|
Мрачные склепы отбрасывали на белый снег размытые чёрные тени. Я подумала, что пунктир протоптанной тропки напоминает путеводную нить, которая не даёт путнику заблудиться в сумраке стылого ленинградского декабря. Поёжившись в тонкой шинели, я увидела, как последний луч солнца вспыхнул и заиграл на медном хитоне фигуры Спасителя у могилы генеральши Вершининой.
На пятачке у надгробия снова стояли люди, и их общность дарила особенное чувство сопричастности к чему-то нужному и важному. Пожилой мужчина в ватнике, раскрыв молитвенник, нараспев читал по-старославянски. Две старушки прилаживали к постаменту пышные бархатные розы. Высокая женщина в платке стояла неподвижно и скорбно, как будто её саму отлили из бронзы. Мне казалось очень важным, чтобы мама с бабушкой увидели меня в эту минуту. Я подошла вплотную к постаменту, сняла варежку и коснулась ладонью ледяного гранита.
– Мамуля, бабуся, я помню о вас и люблю. Спите спокойно, мои дорогие, у меня всё хорошо.
Мы стесняемся выразить вслух затаённое на сердце, но здесь, рядом с фигурой Спасителя, слова любви произнеслись сами собой, с верой, что именно с этого места они будут услышаны там, на небесах, в холодном безмолвии нарождающейся ночи.
Старушки с розами перекрестились и ушли. Коренастая девушка с заплаканными глазами встала на колени прямо в снег и покаянно опустила голову. Я услышала негромкой шёпот:
– Господи, прости. Не ведала, что творила.
Поклонившись, я повернулась, чтобы уйти, как вдруг та женщина, что стояла неподвижно, широко шагнула в мою сторону.
– Тоня?
Я остановилась и всмотрелась в её лицо с тёмными кругами под глазницами и глубокими морщинами вокруг рта. Тоней меня называли только близкие, но эту женщину я определённо не знала, хотя блокада порой меняла людей до неузнаваемости. Её губы шевельнулись в бледном подобии улыбки:
– Не узнаёшь? Верно. Меня трудно узнать. Я мама Лены Воронцовой.
В моих мыслях пронеслись воспоминания о самой красивой девочке нашего класса, умнице и отличнице. Когда Лена шла по коридору, под её взглядом краснели даже отъявленные хулиганы, а все окрестные мальчишки мечтали нести её портфель или сделать любую глупость, лишь бы увидеть взмах густых ресниц, окружавших глаза-звёзды.
Кажется, маму Лены звали Серафима Яковлевна. Однажды я приходила к ним домой, и Серафима Яковлевна угощала меня компотом из сухофруктов и овсяным печеньем. В последнем классе семья Лены переехала на Охту, и больше мы не виделись.
Я подошла:
– Здравствуйте, Серафима Яковлевна. Теперь узнала. Не обижайтесь, война нас всех поменяла.
– Твоя правда, Тоня.
Она оперлась на мою руку, и мы медленно пошли по дорожке. Она то и дело спотыкалась. Я понимала, что надо спросить про Лену, но судя по почерневшему от горя лицу мамы, ответ угадывался без слов.

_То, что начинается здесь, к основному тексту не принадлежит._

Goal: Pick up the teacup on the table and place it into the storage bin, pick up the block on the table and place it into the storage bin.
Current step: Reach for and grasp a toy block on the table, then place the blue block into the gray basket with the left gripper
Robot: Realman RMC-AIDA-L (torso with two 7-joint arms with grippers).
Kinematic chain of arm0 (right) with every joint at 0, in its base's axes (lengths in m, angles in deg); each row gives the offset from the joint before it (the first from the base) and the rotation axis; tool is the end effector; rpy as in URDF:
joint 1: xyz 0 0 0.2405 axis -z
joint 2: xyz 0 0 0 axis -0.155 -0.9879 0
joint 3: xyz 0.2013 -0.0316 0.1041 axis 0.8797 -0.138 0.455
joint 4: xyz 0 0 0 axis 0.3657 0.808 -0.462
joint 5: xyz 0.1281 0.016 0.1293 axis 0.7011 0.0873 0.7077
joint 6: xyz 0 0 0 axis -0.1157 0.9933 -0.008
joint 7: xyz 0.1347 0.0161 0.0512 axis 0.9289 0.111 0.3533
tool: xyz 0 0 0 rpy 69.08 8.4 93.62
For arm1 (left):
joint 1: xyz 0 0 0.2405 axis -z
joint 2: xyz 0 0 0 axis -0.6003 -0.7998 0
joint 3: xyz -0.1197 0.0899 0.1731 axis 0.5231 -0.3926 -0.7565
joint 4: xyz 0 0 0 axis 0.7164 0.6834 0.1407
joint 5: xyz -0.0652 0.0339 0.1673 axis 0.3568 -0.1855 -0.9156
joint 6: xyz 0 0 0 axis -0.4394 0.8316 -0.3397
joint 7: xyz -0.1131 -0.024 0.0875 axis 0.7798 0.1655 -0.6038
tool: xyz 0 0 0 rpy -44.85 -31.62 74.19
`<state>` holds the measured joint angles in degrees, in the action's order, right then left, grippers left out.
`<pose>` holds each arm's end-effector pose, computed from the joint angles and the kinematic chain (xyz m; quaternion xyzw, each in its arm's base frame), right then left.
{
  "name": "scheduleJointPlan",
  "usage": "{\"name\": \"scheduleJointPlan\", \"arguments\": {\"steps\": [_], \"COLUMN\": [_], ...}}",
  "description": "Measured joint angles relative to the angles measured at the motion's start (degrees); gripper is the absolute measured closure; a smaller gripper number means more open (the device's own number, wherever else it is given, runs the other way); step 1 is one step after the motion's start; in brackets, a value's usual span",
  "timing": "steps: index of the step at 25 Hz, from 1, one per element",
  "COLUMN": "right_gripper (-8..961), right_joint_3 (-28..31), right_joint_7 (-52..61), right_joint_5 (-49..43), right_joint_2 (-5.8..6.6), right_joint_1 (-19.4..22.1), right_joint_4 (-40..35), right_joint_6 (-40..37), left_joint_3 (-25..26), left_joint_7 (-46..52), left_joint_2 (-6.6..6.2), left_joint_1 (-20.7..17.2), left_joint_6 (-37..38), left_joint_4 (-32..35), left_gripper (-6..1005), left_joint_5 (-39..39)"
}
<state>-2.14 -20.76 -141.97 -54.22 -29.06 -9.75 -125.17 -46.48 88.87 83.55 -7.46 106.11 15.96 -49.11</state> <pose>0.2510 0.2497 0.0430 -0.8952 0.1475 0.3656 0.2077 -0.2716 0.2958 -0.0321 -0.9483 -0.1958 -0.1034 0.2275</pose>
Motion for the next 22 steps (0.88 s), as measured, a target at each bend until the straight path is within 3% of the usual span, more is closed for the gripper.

– Тоня, помнишь, как Леночка потеряла в грязи калошу и вы пытались её достать? – вдруг спросила Серафима Яковлевна.
– Конечно, помню. Мы тогда перепачкались, как две свинюшки, и маме пришлось ночью стирать моё пальто и штопать чулки на коленках. Мне тогда здорово влетело.
– А я Лену не ругала. – Голос Серафимы Яковлевны звучал безжизненно. – Я её никогда не ругала. И сейчас не ругаю. Бесполезно.

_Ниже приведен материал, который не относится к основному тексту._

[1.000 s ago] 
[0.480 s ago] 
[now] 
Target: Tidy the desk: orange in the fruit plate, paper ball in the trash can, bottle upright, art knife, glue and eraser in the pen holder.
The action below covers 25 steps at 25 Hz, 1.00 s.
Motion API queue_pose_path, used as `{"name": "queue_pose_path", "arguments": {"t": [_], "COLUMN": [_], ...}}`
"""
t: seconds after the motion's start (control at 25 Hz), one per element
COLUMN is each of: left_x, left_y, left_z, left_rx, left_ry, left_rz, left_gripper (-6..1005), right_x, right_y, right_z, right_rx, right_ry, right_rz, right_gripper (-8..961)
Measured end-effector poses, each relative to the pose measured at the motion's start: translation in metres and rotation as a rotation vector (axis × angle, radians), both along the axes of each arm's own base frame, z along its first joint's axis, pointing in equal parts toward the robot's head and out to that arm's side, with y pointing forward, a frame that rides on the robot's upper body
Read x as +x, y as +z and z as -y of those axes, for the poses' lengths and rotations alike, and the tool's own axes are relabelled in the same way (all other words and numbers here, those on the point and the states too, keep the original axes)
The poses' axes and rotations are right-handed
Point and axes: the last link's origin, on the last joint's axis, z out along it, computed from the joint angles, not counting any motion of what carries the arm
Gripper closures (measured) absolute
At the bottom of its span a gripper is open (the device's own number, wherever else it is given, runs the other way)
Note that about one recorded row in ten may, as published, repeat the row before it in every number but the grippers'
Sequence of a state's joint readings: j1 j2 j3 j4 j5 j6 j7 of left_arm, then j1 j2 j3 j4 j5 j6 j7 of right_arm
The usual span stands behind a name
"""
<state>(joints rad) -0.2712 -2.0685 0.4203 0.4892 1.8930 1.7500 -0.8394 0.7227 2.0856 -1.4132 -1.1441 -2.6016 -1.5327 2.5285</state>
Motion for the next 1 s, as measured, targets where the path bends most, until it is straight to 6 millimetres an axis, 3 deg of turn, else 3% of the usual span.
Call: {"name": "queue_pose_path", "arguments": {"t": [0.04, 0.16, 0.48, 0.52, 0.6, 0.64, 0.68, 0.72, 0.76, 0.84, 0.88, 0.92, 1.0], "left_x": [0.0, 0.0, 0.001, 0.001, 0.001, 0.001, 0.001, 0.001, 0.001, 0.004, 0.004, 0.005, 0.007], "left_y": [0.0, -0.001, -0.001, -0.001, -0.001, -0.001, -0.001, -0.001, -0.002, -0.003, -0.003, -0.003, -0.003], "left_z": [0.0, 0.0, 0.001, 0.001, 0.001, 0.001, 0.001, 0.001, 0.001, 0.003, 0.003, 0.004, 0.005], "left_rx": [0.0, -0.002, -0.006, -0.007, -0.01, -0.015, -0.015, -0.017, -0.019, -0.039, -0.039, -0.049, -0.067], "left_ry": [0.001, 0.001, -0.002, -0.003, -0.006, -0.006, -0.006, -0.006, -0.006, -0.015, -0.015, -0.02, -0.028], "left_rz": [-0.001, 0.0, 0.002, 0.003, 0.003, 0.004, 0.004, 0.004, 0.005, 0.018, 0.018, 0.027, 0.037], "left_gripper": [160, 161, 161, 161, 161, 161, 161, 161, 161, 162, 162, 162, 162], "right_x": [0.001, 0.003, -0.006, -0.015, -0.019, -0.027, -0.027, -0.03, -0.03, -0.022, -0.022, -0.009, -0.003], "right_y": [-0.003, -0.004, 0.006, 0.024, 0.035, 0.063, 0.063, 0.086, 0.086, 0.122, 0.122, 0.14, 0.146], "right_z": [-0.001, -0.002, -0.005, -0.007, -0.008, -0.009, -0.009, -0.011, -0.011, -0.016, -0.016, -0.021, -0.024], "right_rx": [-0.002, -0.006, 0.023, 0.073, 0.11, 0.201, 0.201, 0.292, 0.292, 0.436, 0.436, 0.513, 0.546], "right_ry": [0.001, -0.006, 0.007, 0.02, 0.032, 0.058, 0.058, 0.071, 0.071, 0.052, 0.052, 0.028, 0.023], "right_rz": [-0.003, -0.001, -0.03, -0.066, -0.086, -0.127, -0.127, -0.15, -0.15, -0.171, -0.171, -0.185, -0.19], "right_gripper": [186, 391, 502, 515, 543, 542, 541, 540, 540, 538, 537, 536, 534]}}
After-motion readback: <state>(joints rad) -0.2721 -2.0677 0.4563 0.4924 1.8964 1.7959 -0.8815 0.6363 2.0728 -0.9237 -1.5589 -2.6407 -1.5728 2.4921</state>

Я захлебнулась холодным воздухом:
– Так Лена жива?
– Жива. Но знаешь, иногда я думаю, что лучше бы умерла.
* * *
Пока мы с Серафимой Яковлевной дошли до трамвайной остановки, совсем стемнело. Кутаясь в воротники, редкие прохожие тенями проходили мимо. Остановка освещалась единственным фонарём, и свет выхватывал стальные нити рельс и часть здания на противоположной стороне улицы.
Чтобы задать вопрос, мне пришлось собраться с духом:
– Что случилось с Леной? Я могу помочь?